HİÇ UNUTULMAMASI GEREKEN BİR HAYKIRIŞ: NEREDE BU DEVLET?

“Bu asrın felaketi” diyen ancak bu toprakların üzerine gelen en büyük felaketin kendileri olduğu gerçeğini gizlemeye çalışan yetkililer, günlerce oradaki insanları aç ve susuz bıraktı, başlarını sokacak çadırları günlerce göndermedi -ki hâlâ çoğu yerde çadır sorunu devam etmekte- sağlık ihtiyaçlarına dair aksiyon almadı, enkazlara yapılması gereken profesyonel müdahaleleri organize etmedi, “Nerede bu devlet?” diye soranlara hemen ekranlardan sopasını gösterdi, OHAL ilan etti, insanların battaniyelerle, perdeler ve çarşafların içinde sırayla yan yana gömülmesini görmedi. Bu bir yetememe ya da yönetememe değil, tam da böyle yönetmek istemenin bir sonucu olarak gözler önüne serildi bir kez daha.

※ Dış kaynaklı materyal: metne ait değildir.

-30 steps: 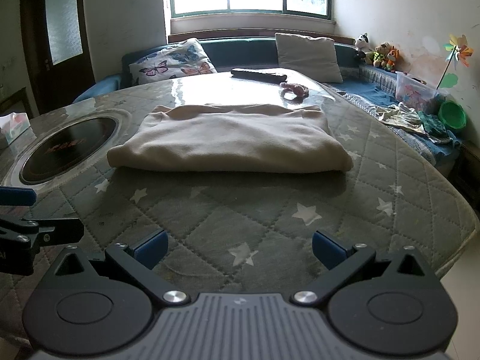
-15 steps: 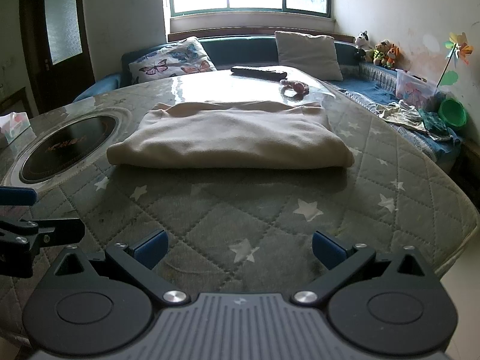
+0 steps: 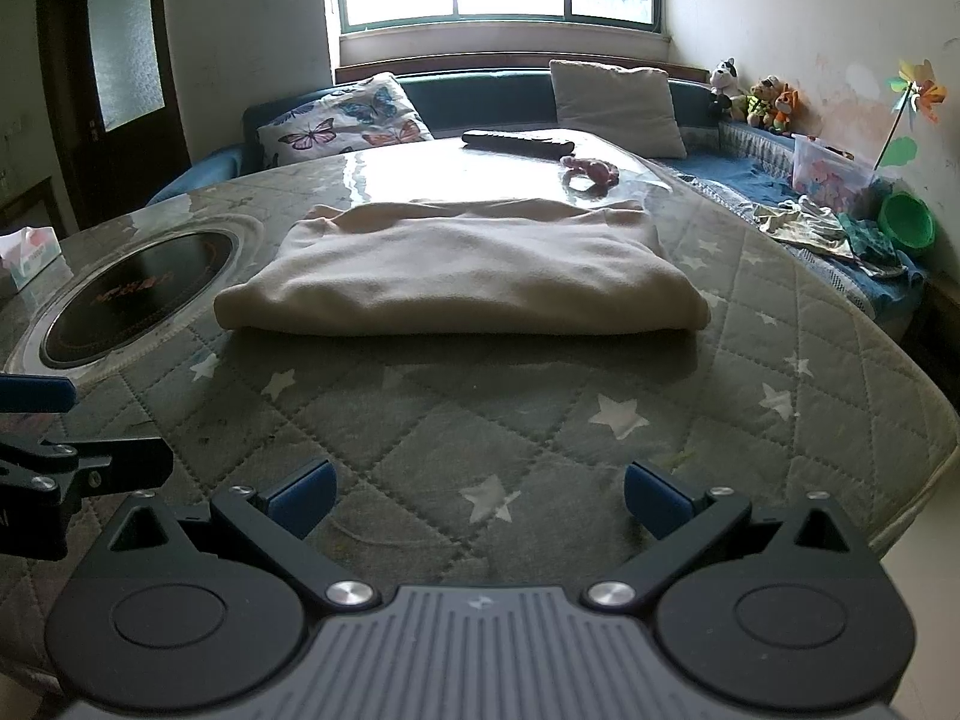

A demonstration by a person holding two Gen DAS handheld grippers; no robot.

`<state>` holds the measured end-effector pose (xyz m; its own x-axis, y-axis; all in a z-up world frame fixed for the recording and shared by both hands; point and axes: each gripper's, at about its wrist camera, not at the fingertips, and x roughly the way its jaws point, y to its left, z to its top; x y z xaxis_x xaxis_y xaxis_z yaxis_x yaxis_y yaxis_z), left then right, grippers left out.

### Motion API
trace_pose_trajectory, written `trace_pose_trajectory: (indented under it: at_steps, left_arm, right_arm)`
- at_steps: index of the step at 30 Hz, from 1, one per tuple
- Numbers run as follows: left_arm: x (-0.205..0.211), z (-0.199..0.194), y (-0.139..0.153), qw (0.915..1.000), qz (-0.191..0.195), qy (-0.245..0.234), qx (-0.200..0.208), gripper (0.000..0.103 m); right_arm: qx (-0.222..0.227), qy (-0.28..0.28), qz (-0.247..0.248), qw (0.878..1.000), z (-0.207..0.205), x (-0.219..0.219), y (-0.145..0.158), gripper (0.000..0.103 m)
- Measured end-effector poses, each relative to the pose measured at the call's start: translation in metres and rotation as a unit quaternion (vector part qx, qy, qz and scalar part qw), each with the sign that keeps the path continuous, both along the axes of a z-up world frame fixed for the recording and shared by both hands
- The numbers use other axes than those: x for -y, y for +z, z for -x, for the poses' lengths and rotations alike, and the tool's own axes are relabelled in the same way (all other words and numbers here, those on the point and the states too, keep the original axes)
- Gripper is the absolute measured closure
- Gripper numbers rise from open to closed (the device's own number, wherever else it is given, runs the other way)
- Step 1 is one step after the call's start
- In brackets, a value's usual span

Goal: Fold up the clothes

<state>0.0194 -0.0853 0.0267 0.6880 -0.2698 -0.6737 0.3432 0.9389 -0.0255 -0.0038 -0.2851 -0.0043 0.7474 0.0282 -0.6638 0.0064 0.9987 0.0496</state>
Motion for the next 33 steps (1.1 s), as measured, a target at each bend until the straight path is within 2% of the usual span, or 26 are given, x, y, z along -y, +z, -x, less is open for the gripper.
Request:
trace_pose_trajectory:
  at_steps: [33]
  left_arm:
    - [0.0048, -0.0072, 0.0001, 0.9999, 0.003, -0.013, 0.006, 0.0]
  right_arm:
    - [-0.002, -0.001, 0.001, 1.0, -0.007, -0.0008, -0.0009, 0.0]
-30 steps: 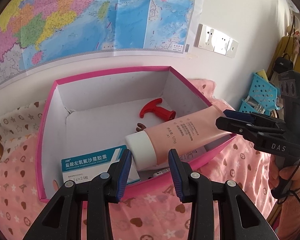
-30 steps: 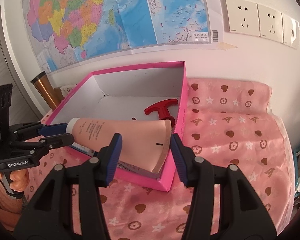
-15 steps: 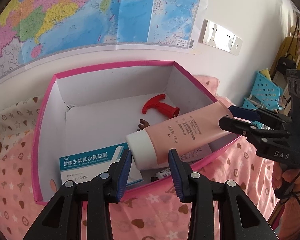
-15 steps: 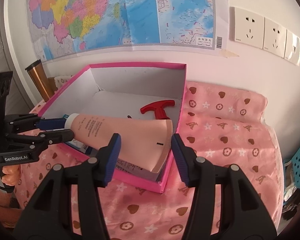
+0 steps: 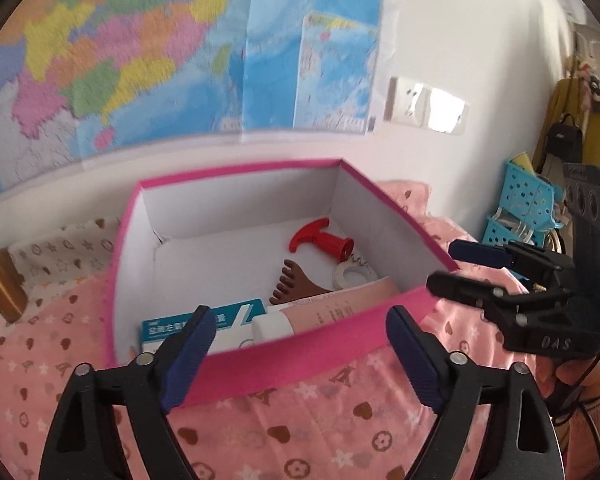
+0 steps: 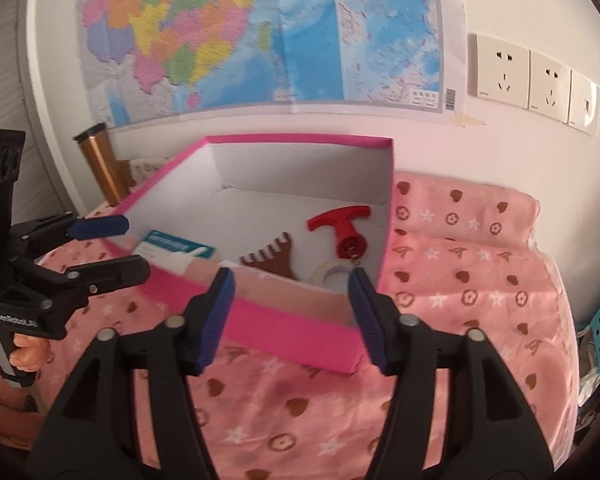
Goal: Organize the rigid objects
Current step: 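Lower the peach tube into the magenta box and open the right tool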
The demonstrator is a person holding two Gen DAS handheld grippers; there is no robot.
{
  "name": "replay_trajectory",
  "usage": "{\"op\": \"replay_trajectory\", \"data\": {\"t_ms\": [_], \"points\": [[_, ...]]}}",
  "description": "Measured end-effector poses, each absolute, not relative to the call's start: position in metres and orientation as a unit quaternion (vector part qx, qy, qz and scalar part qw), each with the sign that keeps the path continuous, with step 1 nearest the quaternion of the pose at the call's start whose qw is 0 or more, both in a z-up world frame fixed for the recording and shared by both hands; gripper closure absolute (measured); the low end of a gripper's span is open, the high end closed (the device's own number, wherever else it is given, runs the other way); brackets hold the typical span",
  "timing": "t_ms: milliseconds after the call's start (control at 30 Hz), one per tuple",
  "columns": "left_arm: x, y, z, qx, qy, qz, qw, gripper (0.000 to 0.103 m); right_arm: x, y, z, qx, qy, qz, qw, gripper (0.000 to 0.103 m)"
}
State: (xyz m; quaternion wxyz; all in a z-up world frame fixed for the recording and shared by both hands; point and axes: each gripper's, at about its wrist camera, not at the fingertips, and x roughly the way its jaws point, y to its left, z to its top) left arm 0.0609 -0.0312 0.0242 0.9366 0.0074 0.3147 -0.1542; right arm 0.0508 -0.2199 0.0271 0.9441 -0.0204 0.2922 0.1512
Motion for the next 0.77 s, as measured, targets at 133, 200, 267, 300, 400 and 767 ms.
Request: {"op": "replay_trajectory", "data": {"t_ms": [133, 200, 267, 300, 400, 767], "points": [[0.032, -0.026, 0.027, 0.010, 0.286, -0.140, 0.948, 0.000, 0.023, -0.203, 0.022, -0.031, 0.270, 0.154, 0.950, 0.012], [0.023, -0.023, 0.026, 0.009, 0.287, -0.131, 0.949, 0.000, 0.014, -0.196, 0.016, -0.035, 0.267, 0.148, 0.951, 0.006], [0.018, -0.020, 0.021, 0.001, 0.294, -0.123, 0.948, 0.000, 0.006, -0.188, 0.011, -0.039, 0.266, 0.146, 0.952, 0.004], [0.016, -0.019, 0.019, 0.001, 0.296, -0.116, 0.948, 0.000, 0.004, -0.185, 0.009, -0.041, 0.266, 0.145, 0.952, 0.004], [0.008, -0.013, 0.012, -0.006, 0.302, -0.092, 0.949, 0.000, -0.003, -0.179, 0.003, -0.040, 0.270, 0.140, 0.952, 0.004], [-0.013, -0.010, -0.002, 0.006, 0.301, -0.054, 0.952, 0.000, -0.017, -0.175, -0.003, -0.024, 0.277, 0.145, 0.950, 0.004]]}}
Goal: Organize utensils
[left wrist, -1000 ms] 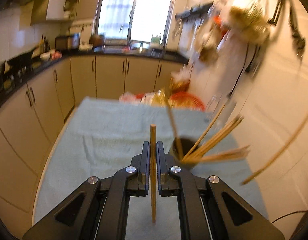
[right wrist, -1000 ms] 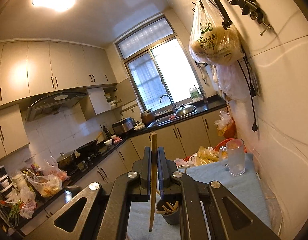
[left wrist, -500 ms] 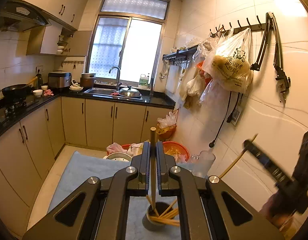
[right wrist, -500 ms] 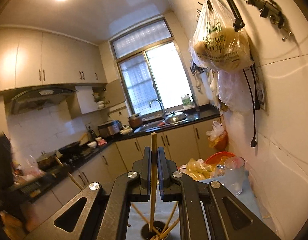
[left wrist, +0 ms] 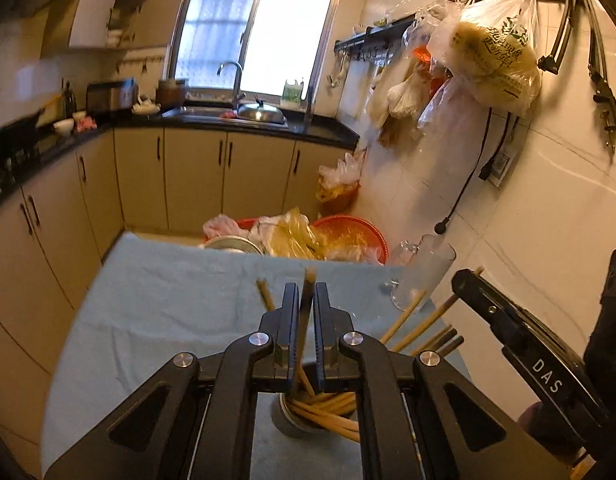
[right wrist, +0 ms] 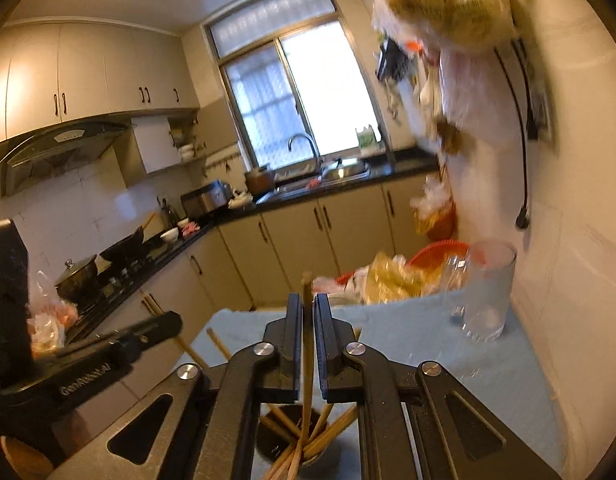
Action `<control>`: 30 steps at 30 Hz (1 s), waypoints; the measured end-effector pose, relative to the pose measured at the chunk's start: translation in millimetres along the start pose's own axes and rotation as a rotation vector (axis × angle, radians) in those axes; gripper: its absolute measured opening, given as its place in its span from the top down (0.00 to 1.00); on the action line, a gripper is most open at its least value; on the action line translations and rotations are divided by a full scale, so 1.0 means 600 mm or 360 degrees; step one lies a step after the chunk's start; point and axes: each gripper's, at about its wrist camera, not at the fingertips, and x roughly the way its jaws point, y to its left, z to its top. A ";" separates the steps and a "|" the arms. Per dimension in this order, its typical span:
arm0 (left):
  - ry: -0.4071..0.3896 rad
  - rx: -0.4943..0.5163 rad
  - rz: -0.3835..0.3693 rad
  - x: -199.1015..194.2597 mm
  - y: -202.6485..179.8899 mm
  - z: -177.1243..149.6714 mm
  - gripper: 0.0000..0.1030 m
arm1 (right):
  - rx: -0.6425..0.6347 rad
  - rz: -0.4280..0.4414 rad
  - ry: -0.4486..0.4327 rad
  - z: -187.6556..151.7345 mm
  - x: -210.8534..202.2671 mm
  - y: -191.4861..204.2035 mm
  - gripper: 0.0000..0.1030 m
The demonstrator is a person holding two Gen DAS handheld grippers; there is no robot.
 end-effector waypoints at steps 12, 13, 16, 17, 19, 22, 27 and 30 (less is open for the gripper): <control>-0.0145 0.0024 0.0079 -0.104 0.010 -0.030 0.50 | 0.0047 -0.0012 -0.0084 0.008 -0.069 -0.013 0.67; -0.0157 0.0028 0.0091 -0.114 0.010 -0.035 0.48 | 0.0044 -0.0016 -0.0093 0.008 -0.080 -0.012 0.67; -0.0217 0.0039 0.0153 -0.155 0.014 -0.055 0.38 | 0.0020 -0.0037 -0.0106 0.002 -0.115 -0.010 0.60; -0.0240 0.0039 0.0178 -0.167 0.016 -0.063 0.36 | 0.0010 -0.0046 -0.0107 0.000 -0.124 -0.009 0.59; -0.0273 0.0044 0.0220 -0.192 0.018 -0.080 0.30 | -0.0021 -0.0073 -0.0103 -0.009 -0.145 -0.005 0.54; -0.0325 0.0066 0.0304 -0.224 0.015 -0.109 0.20 | -0.0065 -0.0111 -0.0087 -0.023 -0.173 -0.003 0.45; -0.0478 0.0178 0.0531 -0.278 -0.008 -0.166 0.02 | -0.0154 -0.0174 -0.0001 -0.061 -0.214 -0.003 0.38; -0.0565 0.0214 0.0634 -0.308 -0.022 -0.197 0.00 | -0.0203 -0.0209 0.0054 -0.090 -0.236 -0.005 0.33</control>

Peki ya dişini tırnağına takıp evinden birkaç parça malzeme toplayan halk ne yaptı? Onu da söyleyelim, çünkü esas bizim yolumuzun çizgisi de burada başlıyor. Halk topladığı ne varsa ilk elden deprem bölgelerine ulaştırmak için yetkililer ne kadar seferber olmadıysa onun tam aksine o kadar seferber oldu. Evindeki sobasını söktü gönderdi, köylerde traktörlerle kapı kapı gezip erzak topladı, işyerlerinde fabrikalarda dayanışma için para toplayıp hızlıca malzemeler temin etmeye çalıştı, mahallelerde komşular koli koli yardımları gece gündüz demeden tırlara yükledi, mesai saati içinde ustabaşından azar yemeyi görmezden gelip her fırsatta telefonuyla uğraşıp, üç beş kişiye daha ulaşıp, bir tane daha fazlasını koymaya çalıştı paketlere. İnşaatlardan, madenlerden, fabrikalarından çıktı ve enkaz altında ya da enkaz önünde kurtarılmayı bekleyen bir yurttaşa can olabilmek için uykusuz, aç can hıraş çalıştı. İşte tam burada gördüğümüz şey dayanışmanın ta kendisi. Tam da “her koyun kendi bacağından” diyenlere tokat gibi cevap verdi bu halk. Kadınlar çantalarındaki pedleri götürdü kız kardeşlerine, bebeklerini emzirdi, çocuklarını uyuttu.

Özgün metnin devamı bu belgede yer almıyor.